Ada yang mengganti total beras dengan singkong. Ada pula yang bersiasat menghemat beras dengan cara makan nasi cuma sekali sehari. Sisanya, baru menggunakan singkong. Kondisi itu terpaksa dilakukan semata-mata untuk bertahan hidup.
Segenap kaum bumiputra pun terpaksa menikmati makan singkong sebagai makanan pokok dari kebun sendiri sepanjang masa penjajahan Jepang. Mereka paham gizi dari singkong diyakini tak seberapa, tapi tak ada jalan lain. Karenanya, tingginya angka konsumsi singkong bukan menandakan suatu kebaikan. Tanda itu justru dianggap sebuah tanda kemiskinan telah merajalela di Nusantara.

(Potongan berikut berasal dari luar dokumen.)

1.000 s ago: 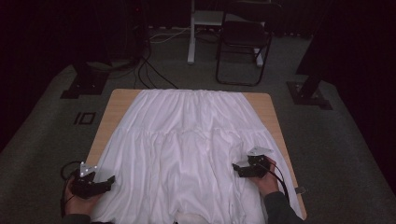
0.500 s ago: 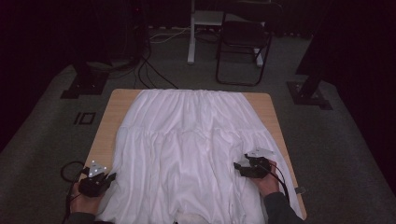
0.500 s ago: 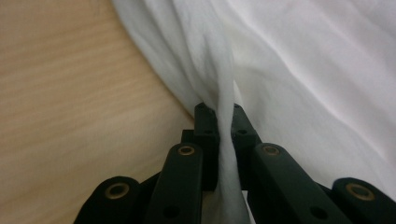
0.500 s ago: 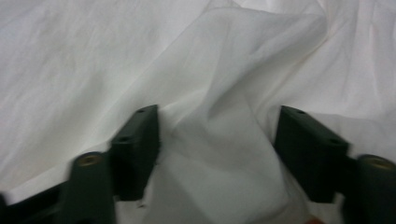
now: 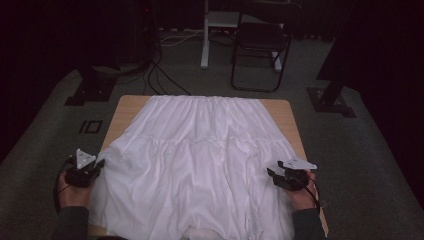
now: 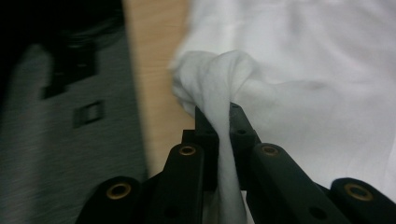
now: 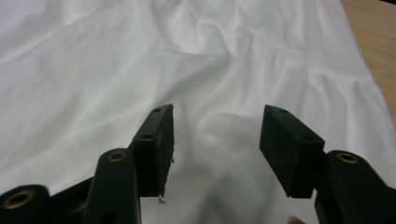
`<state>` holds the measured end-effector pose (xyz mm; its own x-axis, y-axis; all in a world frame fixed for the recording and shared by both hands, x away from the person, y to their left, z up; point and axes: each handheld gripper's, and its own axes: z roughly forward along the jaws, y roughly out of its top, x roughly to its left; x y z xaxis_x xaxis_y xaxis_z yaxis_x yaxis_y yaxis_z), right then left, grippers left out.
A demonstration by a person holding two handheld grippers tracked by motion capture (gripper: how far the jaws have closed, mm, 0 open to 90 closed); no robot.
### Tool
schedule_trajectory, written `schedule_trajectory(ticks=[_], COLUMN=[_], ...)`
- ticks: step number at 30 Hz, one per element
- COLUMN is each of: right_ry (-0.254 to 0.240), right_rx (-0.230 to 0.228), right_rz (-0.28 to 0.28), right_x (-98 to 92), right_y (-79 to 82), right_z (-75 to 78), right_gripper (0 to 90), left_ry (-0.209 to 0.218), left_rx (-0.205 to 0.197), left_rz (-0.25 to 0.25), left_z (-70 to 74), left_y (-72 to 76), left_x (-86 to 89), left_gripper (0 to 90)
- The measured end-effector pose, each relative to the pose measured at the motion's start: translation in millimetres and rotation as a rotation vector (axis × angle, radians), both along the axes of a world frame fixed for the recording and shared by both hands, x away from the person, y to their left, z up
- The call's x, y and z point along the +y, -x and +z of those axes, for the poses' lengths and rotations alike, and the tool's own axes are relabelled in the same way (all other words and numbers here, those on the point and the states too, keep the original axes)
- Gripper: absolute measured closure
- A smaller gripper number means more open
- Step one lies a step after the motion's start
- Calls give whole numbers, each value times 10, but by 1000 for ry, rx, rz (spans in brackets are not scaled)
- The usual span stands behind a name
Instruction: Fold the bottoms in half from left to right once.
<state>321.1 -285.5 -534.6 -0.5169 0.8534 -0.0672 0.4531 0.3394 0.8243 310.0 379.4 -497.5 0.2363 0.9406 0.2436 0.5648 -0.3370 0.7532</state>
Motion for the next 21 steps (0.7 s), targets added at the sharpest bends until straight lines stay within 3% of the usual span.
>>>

“Penduduk kota tidak lagi bisa membeli baju dengan bebas karena barang ini lenyap dari pasaran. Orang-orang yang cukup kaya memang tidak harus memakai karung goni seperti orang-orang miskin, namun lambat laun celana panjang pun dipotong untuk dijadikan dua celana pendek. Lelaki tua memakai celana pendek berjalan-jalan di jalanan menjadi pemandangan sehari-hari, sesuatu yang amat langka pada masa sebelumnya. “
“Kehidupan menjadi amat berat, karena daya beli masyarakat semakin rendah. Banyak dari mereka yang akhirnya hanya bisa bercelana dari karung goni. Menjelang 1943 rakyat mulai makan jagung dan singkong setiap hari, karena beras berkurang drastis hampir di seluruh kota,” terang Purnawan Basundoro dalam buku Merebut Ruang Kota (2013).